WORK ORDER.
Search the records for the string "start". Copy each line where it occurs.
##### PROVIDED DATA
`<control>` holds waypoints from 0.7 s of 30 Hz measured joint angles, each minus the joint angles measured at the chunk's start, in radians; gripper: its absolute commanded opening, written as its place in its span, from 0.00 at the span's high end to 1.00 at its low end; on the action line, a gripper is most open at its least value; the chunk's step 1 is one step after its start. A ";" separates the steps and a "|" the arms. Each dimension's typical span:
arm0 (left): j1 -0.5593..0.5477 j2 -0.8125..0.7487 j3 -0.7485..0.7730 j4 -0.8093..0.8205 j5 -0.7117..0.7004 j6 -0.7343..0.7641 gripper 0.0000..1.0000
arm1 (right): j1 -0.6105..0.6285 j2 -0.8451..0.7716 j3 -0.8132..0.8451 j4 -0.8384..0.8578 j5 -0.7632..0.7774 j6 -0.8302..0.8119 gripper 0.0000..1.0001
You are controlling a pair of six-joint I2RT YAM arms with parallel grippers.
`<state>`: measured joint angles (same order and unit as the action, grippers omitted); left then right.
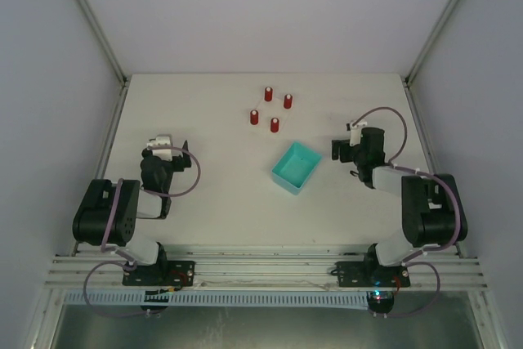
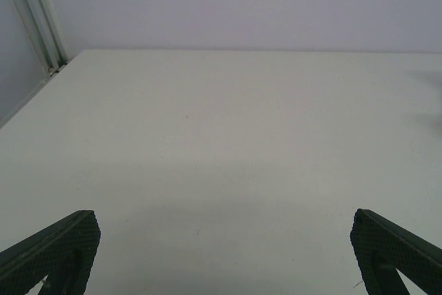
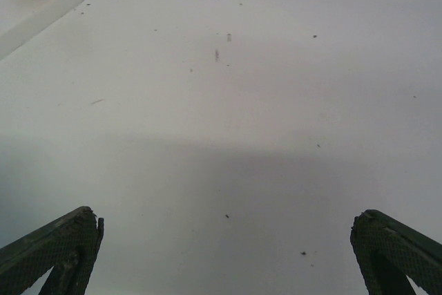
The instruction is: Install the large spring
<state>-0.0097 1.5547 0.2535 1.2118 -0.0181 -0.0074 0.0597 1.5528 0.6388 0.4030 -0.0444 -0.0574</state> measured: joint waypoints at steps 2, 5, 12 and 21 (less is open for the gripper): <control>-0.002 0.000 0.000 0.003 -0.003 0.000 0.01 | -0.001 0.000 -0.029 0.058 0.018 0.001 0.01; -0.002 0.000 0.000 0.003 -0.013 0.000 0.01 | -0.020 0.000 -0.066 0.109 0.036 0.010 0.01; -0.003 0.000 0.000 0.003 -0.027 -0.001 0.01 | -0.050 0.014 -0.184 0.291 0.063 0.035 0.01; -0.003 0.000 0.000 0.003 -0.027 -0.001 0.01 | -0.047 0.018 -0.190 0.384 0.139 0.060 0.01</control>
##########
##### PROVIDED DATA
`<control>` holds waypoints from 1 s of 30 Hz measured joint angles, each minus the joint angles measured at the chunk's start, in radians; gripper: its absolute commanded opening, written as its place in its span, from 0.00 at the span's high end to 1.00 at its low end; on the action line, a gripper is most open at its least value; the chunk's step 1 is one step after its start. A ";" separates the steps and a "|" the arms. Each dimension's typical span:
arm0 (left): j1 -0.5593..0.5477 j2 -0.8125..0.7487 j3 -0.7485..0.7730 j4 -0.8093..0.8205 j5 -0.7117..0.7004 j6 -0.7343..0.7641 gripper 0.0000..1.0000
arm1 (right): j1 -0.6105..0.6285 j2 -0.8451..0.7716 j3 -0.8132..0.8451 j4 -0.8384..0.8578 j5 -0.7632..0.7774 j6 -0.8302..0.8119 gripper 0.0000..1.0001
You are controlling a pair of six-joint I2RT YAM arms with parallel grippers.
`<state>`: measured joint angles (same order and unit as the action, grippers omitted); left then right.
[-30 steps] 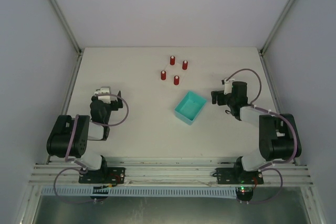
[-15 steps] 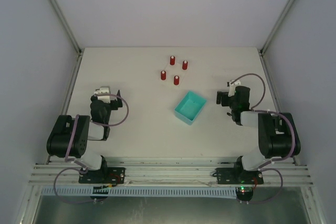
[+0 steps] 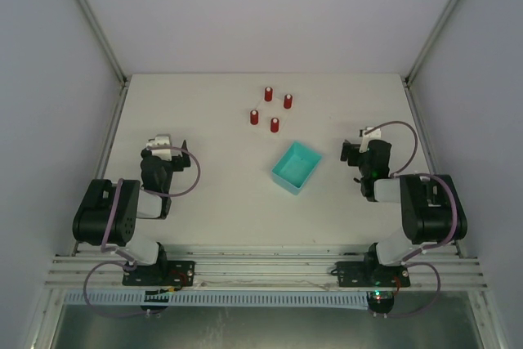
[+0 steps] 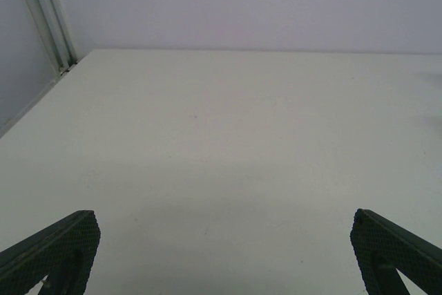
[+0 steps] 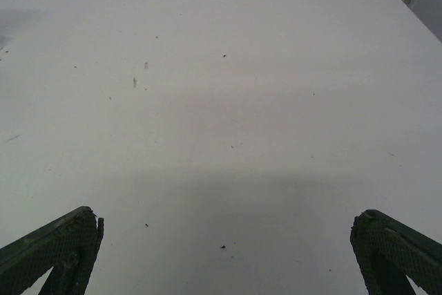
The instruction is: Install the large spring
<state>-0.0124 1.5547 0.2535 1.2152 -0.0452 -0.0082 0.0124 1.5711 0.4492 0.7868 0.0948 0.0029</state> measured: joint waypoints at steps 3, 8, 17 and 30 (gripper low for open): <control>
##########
ANSWER TO THE EXERCISE.
`<control>` holds waypoints from 0.7 s of 30 Hz measured joint angles, each minus the joint angles measured at the chunk's start, in radians; gripper: its absolute commanded opening, written as its place in its span, from 0.00 at the span's high end to 1.00 at its low end; on the action line, a gripper is most open at its least value; the chunk's step 1 is one step after its start. A ";" separates the steps and a "|" the arms. Each dimension's typical span:
`<control>` holds waypoints from 1 s of 30 Hz measured joint angles, each minus the joint angles measured at the chunk's start, in radians; gripper: its absolute commanded opening, written as its place in its span, from 0.00 at the span's high end to 1.00 at its low end; on the action line, a gripper is most open at its least value; the chunk's step 1 is one step after its start. A ";" separates the steps and a "|" the arms. Each dimension's typical span:

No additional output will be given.